Problem description
Among the lines below, list those containing the string "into".

Given information

|---|

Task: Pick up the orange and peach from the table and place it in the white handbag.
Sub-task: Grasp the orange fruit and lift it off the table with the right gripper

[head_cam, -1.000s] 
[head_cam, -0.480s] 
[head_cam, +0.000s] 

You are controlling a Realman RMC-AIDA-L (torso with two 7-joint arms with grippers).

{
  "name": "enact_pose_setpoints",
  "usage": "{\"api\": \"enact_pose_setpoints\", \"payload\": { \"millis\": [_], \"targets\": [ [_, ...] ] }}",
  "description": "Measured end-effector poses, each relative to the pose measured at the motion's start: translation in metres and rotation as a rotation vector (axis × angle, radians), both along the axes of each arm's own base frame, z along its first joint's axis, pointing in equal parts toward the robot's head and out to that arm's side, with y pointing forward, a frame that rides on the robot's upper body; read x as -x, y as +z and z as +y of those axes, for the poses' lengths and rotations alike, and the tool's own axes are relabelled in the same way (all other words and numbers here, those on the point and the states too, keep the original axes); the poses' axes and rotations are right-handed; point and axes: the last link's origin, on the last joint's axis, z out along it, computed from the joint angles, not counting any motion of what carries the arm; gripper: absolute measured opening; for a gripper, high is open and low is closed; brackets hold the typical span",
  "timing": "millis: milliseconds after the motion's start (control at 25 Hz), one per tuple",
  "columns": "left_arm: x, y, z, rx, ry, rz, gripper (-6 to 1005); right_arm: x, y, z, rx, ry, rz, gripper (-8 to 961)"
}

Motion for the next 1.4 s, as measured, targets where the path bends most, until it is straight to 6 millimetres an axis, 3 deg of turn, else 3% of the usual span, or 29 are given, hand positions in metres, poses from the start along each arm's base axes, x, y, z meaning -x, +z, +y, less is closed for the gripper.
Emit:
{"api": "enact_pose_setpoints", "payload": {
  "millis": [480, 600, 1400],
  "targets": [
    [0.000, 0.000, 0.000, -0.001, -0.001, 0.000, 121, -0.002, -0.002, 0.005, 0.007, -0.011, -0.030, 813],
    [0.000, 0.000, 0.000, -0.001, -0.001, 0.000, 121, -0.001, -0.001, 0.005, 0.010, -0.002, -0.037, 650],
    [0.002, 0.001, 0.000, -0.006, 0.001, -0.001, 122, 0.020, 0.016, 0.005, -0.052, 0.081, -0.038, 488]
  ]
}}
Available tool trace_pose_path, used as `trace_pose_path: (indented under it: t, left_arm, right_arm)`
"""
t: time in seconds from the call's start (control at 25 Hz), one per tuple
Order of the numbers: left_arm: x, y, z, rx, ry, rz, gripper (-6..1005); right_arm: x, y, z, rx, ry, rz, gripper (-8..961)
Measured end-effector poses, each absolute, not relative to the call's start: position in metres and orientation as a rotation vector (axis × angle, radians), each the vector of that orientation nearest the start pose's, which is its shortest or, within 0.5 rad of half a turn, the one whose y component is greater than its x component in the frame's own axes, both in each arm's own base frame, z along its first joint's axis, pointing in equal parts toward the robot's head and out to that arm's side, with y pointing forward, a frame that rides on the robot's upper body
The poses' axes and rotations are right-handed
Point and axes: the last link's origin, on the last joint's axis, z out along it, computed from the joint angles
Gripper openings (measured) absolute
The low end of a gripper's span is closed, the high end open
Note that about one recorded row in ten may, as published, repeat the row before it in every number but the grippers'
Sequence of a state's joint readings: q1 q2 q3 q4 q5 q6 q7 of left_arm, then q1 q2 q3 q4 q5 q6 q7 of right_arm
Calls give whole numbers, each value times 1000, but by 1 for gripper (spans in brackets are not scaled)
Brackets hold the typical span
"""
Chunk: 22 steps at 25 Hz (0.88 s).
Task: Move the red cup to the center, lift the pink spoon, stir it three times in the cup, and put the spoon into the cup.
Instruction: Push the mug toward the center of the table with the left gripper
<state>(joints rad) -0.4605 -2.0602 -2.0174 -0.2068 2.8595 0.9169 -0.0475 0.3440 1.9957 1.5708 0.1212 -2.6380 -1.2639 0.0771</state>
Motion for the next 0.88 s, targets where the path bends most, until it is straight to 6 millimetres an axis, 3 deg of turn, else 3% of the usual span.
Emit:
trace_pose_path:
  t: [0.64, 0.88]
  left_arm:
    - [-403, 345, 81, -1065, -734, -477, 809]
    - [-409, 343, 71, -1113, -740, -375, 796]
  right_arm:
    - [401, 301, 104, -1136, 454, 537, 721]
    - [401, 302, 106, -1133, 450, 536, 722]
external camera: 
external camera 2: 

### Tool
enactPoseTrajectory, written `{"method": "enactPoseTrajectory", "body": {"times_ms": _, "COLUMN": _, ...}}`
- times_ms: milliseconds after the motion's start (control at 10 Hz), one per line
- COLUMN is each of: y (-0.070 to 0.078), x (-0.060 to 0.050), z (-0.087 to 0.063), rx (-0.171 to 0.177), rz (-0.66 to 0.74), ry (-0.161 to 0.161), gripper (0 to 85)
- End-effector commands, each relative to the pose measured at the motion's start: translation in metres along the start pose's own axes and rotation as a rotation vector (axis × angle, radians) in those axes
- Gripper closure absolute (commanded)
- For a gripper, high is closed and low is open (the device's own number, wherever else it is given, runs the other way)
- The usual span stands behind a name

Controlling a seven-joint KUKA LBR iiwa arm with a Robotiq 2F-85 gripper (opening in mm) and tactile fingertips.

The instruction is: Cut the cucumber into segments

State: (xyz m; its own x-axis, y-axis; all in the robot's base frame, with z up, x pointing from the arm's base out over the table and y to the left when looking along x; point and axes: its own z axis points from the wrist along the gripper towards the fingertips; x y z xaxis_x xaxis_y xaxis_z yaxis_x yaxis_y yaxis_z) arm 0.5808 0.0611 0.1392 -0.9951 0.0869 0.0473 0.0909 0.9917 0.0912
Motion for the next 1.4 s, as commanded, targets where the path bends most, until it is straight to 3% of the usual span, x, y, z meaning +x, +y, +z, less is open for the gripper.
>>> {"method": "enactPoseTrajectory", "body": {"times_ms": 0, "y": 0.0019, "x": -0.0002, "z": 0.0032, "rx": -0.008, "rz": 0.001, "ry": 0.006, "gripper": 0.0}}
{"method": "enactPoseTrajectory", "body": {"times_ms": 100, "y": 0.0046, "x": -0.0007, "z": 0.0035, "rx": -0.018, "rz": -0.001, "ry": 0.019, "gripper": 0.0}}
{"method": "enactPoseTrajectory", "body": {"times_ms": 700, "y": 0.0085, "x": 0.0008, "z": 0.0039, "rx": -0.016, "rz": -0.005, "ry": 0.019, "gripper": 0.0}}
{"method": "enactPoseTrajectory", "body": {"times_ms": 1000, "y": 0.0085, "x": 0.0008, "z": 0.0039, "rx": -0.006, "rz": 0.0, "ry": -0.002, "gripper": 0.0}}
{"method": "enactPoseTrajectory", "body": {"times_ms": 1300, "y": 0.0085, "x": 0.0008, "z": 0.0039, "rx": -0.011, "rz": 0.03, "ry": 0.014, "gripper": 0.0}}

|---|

Exercise answer
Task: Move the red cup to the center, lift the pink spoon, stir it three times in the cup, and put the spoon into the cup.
The instruction is: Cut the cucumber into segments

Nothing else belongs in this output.